GOAL OF THE EXERCISE: Without the pictures, restate all of the data below word for word.

══ PROVIDED ENTRIES

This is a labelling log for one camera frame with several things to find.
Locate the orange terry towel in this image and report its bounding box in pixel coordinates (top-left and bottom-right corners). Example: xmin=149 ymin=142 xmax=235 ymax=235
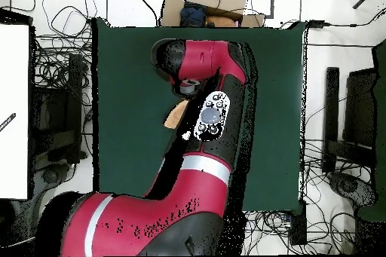
xmin=163 ymin=99 xmax=190 ymax=130

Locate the dark green table cloth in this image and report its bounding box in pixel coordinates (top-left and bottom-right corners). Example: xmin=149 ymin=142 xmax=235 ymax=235
xmin=91 ymin=17 xmax=308 ymax=215

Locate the orange garment in box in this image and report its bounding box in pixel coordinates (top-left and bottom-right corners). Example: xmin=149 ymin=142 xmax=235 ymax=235
xmin=205 ymin=15 xmax=237 ymax=28

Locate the dark blue garment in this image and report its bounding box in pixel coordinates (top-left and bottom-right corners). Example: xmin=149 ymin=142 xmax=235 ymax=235
xmin=179 ymin=2 xmax=207 ymax=28

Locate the black metal stand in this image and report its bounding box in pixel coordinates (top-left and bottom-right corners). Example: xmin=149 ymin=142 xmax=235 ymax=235
xmin=29 ymin=54 xmax=87 ymax=165

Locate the black power strip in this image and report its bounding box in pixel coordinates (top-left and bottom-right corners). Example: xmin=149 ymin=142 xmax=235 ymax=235
xmin=289 ymin=200 xmax=308 ymax=246

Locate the grey chair base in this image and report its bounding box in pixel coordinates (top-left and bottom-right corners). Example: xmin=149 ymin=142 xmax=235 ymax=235
xmin=32 ymin=163 xmax=72 ymax=207
xmin=328 ymin=171 xmax=378 ymax=208

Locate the white panel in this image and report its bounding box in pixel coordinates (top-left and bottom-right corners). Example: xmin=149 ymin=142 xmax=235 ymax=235
xmin=0 ymin=23 xmax=30 ymax=200

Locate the black marker pen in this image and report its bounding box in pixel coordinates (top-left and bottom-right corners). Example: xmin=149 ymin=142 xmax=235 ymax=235
xmin=0 ymin=112 xmax=17 ymax=133

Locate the green cloth on side table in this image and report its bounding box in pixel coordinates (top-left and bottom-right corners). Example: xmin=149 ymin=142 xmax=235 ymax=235
xmin=357 ymin=38 xmax=386 ymax=222

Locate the black metal frame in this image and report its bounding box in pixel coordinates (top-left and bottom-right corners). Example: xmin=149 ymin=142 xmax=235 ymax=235
xmin=322 ymin=66 xmax=378 ymax=174

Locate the black looped cable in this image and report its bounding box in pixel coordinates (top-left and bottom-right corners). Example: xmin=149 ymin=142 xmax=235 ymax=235
xmin=41 ymin=0 xmax=99 ymax=40

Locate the black adapter cable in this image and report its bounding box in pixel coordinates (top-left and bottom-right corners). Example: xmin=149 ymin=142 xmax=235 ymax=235
xmin=323 ymin=8 xmax=386 ymax=28

════

WRITTEN RESPONSE:
This is a labelling log for one camera frame with several things to find.
Locate the orange terry towel in this image and report its bounding box in pixel coordinates (top-left and bottom-right corners). Example: xmin=149 ymin=142 xmax=235 ymax=235
xmin=163 ymin=99 xmax=190 ymax=130

Locate the dark green table cloth in this image and report its bounding box in pixel coordinates (top-left and bottom-right corners). Example: xmin=149 ymin=142 xmax=235 ymax=235
xmin=91 ymin=17 xmax=308 ymax=215

Locate the orange garment in box in this image and report its bounding box in pixel coordinates (top-left and bottom-right corners). Example: xmin=149 ymin=142 xmax=235 ymax=235
xmin=205 ymin=15 xmax=237 ymax=28

Locate the dark blue garment in this image and report its bounding box in pixel coordinates (top-left and bottom-right corners). Example: xmin=149 ymin=142 xmax=235 ymax=235
xmin=179 ymin=2 xmax=207 ymax=28

Locate the black metal stand in this image and report its bounding box in pixel coordinates (top-left and bottom-right corners). Example: xmin=149 ymin=142 xmax=235 ymax=235
xmin=29 ymin=54 xmax=87 ymax=165

Locate the black power strip in this image and report its bounding box in pixel coordinates (top-left and bottom-right corners). Example: xmin=149 ymin=142 xmax=235 ymax=235
xmin=289 ymin=200 xmax=308 ymax=246

Locate the grey chair base in this image and report its bounding box in pixel coordinates (top-left and bottom-right corners). Example: xmin=149 ymin=142 xmax=235 ymax=235
xmin=32 ymin=163 xmax=72 ymax=207
xmin=328 ymin=171 xmax=378 ymax=208

Locate the white panel in this image and report its bounding box in pixel coordinates (top-left and bottom-right corners). Example: xmin=149 ymin=142 xmax=235 ymax=235
xmin=0 ymin=23 xmax=30 ymax=200

Locate the black marker pen in this image and report its bounding box in pixel coordinates (top-left and bottom-right corners). Example: xmin=149 ymin=142 xmax=235 ymax=235
xmin=0 ymin=112 xmax=17 ymax=133

Locate the green cloth on side table in this image and report its bounding box in pixel coordinates (top-left and bottom-right corners). Example: xmin=149 ymin=142 xmax=235 ymax=235
xmin=357 ymin=38 xmax=386 ymax=222

Locate the black metal frame in this image and report its bounding box in pixel coordinates (top-left and bottom-right corners). Example: xmin=149 ymin=142 xmax=235 ymax=235
xmin=322 ymin=66 xmax=378 ymax=174

Locate the black looped cable in this image and report its bounding box in pixel coordinates (top-left and bottom-right corners). Example: xmin=149 ymin=142 xmax=235 ymax=235
xmin=41 ymin=0 xmax=99 ymax=40

Locate the black adapter cable in this image and report its bounding box in pixel coordinates (top-left and bottom-right corners). Example: xmin=149 ymin=142 xmax=235 ymax=235
xmin=323 ymin=8 xmax=386 ymax=28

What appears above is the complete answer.